*Exercise requirements:* Where a line of the listing below includes the word "place", reproduce that line.

-.-.-

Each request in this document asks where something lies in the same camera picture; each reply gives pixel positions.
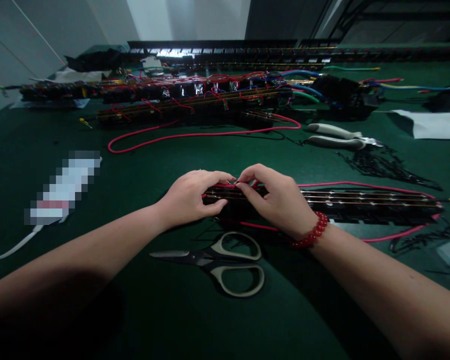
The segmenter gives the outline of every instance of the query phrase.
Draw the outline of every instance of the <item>green wire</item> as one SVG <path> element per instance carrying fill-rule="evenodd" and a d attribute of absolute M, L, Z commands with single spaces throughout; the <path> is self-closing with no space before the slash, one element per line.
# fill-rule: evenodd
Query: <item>green wire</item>
<path fill-rule="evenodd" d="M 335 65 L 327 65 L 324 67 L 324 69 L 338 69 L 343 71 L 376 71 L 380 70 L 379 67 L 341 67 L 341 66 L 335 66 Z"/>
<path fill-rule="evenodd" d="M 320 102 L 320 100 L 318 100 L 316 97 L 314 97 L 314 96 L 312 96 L 312 95 L 310 95 L 310 94 L 307 94 L 306 92 L 292 91 L 292 93 L 293 93 L 295 96 L 298 95 L 298 96 L 307 98 L 307 99 L 309 99 L 309 100 L 312 100 L 314 103 L 319 103 L 319 102 Z"/>

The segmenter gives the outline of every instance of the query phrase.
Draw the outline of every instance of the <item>finger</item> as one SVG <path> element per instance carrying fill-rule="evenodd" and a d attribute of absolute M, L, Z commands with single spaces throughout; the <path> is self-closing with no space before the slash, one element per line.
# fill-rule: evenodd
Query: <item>finger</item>
<path fill-rule="evenodd" d="M 206 205 L 203 208 L 203 216 L 206 217 L 210 217 L 210 216 L 215 216 L 220 214 L 220 212 L 222 211 L 222 209 L 225 207 L 225 205 L 227 205 L 229 203 L 229 201 L 227 199 L 220 199 L 217 202 L 210 204 L 210 205 Z"/>
<path fill-rule="evenodd" d="M 267 204 L 264 198 L 247 183 L 239 182 L 235 186 L 241 190 L 255 209 L 260 210 L 260 208 Z"/>
<path fill-rule="evenodd" d="M 203 180 L 203 184 L 204 186 L 209 188 L 218 183 L 227 184 L 227 182 L 234 182 L 235 180 L 237 179 L 228 172 L 212 171 L 206 174 Z"/>
<path fill-rule="evenodd" d="M 265 165 L 255 164 L 243 170 L 237 181 L 248 184 L 252 180 L 258 180 L 260 183 L 267 184 L 274 172 L 275 170 Z"/>

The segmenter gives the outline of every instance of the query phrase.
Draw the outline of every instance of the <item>pliers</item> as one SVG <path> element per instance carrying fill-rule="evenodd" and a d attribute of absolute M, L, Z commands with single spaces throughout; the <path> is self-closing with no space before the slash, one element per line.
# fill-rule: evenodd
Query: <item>pliers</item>
<path fill-rule="evenodd" d="M 308 125 L 306 129 L 312 133 L 329 134 L 345 139 L 342 140 L 335 137 L 313 135 L 307 140 L 307 143 L 313 145 L 327 148 L 346 148 L 351 150 L 361 150 L 366 145 L 372 145 L 379 148 L 384 146 L 384 144 L 372 137 L 363 137 L 361 132 L 350 132 L 338 126 L 312 123 Z"/>

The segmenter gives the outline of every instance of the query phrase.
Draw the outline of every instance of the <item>scissors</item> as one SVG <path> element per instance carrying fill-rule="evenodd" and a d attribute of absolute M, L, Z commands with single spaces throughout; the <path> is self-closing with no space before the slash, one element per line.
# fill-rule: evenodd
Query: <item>scissors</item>
<path fill-rule="evenodd" d="M 257 249 L 256 255 L 245 255 L 239 252 L 225 250 L 222 243 L 225 238 L 232 235 L 239 235 L 250 240 Z M 248 298 L 258 293 L 265 283 L 264 269 L 254 263 L 262 257 L 262 251 L 259 244 L 247 234 L 237 231 L 229 231 L 224 233 L 213 245 L 197 251 L 187 250 L 170 250 L 158 251 L 149 254 L 153 258 L 170 261 L 178 264 L 197 265 L 209 272 L 221 286 L 223 291 L 235 298 Z M 223 282 L 222 275 L 226 271 L 239 269 L 256 269 L 258 270 L 258 284 L 248 291 L 234 292 L 227 288 Z"/>
<path fill-rule="evenodd" d="M 381 148 L 384 146 L 380 141 L 373 137 L 363 137 L 361 132 L 350 132 L 338 126 L 312 123 L 306 127 L 312 133 L 329 134 L 335 137 L 313 135 L 307 140 L 307 143 L 324 146 L 327 148 L 349 148 L 352 150 L 361 150 L 367 145 L 372 145 Z"/>

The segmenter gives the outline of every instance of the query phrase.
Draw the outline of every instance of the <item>forearm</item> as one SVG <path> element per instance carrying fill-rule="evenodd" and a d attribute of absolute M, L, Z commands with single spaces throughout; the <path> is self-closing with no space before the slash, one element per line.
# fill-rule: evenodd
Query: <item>forearm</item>
<path fill-rule="evenodd" d="M 311 252 L 404 359 L 450 356 L 450 291 L 331 224 Z"/>
<path fill-rule="evenodd" d="M 62 328 L 167 229 L 154 206 L 67 242 L 1 279 L 0 318 L 45 332 Z"/>

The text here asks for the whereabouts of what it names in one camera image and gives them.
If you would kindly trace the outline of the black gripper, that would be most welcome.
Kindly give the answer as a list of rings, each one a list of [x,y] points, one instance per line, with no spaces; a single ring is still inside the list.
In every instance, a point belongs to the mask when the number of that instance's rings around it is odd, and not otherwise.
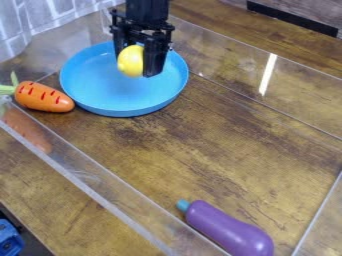
[[[143,76],[152,77],[163,71],[171,36],[175,30],[168,23],[170,0],[126,0],[123,11],[110,11],[115,55],[144,39]]]

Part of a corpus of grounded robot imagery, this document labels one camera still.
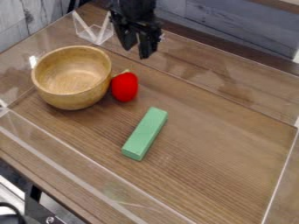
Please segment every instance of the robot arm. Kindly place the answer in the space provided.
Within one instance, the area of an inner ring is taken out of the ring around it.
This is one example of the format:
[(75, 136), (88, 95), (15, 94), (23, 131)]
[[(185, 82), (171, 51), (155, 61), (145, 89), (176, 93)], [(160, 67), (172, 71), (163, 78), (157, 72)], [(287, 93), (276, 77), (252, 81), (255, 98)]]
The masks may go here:
[(111, 22), (121, 46), (129, 50), (136, 44), (140, 59), (157, 50), (161, 41), (161, 23), (155, 17), (156, 0), (111, 0)]

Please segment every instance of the gray wall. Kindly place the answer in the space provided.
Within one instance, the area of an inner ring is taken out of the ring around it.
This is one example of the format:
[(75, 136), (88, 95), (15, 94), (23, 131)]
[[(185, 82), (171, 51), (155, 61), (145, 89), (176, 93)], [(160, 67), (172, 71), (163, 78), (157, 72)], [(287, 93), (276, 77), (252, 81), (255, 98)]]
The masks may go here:
[(157, 0), (159, 16), (287, 58), (299, 44), (299, 15), (248, 0)]
[(71, 0), (0, 0), (0, 52), (65, 13)]

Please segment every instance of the red ball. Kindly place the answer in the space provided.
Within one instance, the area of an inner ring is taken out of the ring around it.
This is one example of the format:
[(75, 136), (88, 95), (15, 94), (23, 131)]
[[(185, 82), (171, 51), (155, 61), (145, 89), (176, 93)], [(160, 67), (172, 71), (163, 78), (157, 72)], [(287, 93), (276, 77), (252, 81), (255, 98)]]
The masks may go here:
[(137, 93), (136, 75), (133, 73), (121, 73), (116, 76), (111, 81), (111, 91), (119, 101), (132, 101)]

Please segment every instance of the green foam block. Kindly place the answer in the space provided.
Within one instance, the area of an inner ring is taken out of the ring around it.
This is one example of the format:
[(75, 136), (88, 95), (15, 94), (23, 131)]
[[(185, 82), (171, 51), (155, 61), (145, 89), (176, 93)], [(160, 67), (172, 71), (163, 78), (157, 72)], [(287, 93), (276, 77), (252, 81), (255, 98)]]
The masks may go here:
[(140, 161), (151, 147), (151, 144), (164, 126), (168, 113), (159, 108), (149, 108), (141, 122), (137, 124), (131, 137), (121, 148), (121, 153)]

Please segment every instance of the bowl rim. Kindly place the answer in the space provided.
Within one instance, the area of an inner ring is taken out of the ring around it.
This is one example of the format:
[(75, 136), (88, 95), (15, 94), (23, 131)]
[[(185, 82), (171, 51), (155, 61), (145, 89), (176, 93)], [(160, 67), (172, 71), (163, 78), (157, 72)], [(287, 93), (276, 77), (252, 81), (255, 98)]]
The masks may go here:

-.-.-

*Result below:*
Please segment every instance of the robot arm. Kindly place the answer in the space provided.
Please segment every instance of the gray wall. Kindly place the answer in the space provided.
Please segment every instance of the red ball. Kindly place the answer in the space provided.
Please segment every instance of the green foam block. Kindly place the answer in the space provided.
Please segment every instance of the bowl rim. Kindly place the answer in the space provided.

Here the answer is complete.